Assignment: Going from the line that contains "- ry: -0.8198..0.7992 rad" to the last line of the material below, repeat every line exactly.

Raw data:
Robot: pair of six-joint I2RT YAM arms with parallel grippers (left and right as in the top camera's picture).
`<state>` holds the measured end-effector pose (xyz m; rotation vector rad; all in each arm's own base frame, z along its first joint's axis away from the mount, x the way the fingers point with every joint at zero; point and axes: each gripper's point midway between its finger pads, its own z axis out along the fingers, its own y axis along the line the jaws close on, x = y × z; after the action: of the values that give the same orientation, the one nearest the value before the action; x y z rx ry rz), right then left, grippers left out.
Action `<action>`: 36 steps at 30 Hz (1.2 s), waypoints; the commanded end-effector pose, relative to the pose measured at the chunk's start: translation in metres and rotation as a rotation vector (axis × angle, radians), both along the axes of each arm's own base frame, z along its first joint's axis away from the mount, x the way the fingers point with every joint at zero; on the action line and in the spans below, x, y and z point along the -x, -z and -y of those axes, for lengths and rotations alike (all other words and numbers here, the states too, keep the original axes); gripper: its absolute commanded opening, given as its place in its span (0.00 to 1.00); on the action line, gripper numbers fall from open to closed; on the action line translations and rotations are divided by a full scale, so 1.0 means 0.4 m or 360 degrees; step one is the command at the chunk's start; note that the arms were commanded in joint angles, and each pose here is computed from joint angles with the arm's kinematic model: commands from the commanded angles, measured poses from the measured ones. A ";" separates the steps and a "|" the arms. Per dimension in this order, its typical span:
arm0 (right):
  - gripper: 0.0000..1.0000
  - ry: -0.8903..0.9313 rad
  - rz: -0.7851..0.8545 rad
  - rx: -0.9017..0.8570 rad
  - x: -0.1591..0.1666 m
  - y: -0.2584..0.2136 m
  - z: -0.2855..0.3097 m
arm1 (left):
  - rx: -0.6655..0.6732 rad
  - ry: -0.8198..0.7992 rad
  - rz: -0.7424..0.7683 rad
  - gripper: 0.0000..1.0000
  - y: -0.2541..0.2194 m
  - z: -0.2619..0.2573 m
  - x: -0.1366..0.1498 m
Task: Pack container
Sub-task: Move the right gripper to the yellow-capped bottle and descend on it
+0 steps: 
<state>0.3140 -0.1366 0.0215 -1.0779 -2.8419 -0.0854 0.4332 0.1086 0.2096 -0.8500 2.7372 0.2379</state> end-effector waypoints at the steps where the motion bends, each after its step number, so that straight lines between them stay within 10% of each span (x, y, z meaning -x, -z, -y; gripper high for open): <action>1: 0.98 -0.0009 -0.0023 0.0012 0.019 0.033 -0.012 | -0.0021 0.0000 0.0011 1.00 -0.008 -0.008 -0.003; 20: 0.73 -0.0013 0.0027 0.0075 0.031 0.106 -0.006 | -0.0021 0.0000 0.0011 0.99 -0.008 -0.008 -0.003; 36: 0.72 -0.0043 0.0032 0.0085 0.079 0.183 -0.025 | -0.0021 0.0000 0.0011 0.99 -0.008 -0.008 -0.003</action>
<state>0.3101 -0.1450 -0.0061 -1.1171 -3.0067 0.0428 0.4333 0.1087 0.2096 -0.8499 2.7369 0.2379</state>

Answer to this task:
  - ry: -0.8198..0.7992 rad
  - rz: -0.7424..0.7683 rad
  - gripper: 0.0000..1.0000
  - y: -0.2541..0.2194 m
  - z: -0.2619..0.2573 m
  - x: -0.1366..0.1498 m
Task: Pack container
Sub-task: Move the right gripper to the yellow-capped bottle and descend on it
+0 steps: 
<state>0.3140 -0.1366 0.0215 -1.0779 -2.8419 -0.0854 0.4332 0.1086 0.2096 -0.8500 2.7372 0.2379</state> end-effector waypoints at the steps where the motion bends, each after its step number, so that straight lines between them stay within 10% of each span (x, y, z meaning -x, -z, -y; gripper high for open): <action>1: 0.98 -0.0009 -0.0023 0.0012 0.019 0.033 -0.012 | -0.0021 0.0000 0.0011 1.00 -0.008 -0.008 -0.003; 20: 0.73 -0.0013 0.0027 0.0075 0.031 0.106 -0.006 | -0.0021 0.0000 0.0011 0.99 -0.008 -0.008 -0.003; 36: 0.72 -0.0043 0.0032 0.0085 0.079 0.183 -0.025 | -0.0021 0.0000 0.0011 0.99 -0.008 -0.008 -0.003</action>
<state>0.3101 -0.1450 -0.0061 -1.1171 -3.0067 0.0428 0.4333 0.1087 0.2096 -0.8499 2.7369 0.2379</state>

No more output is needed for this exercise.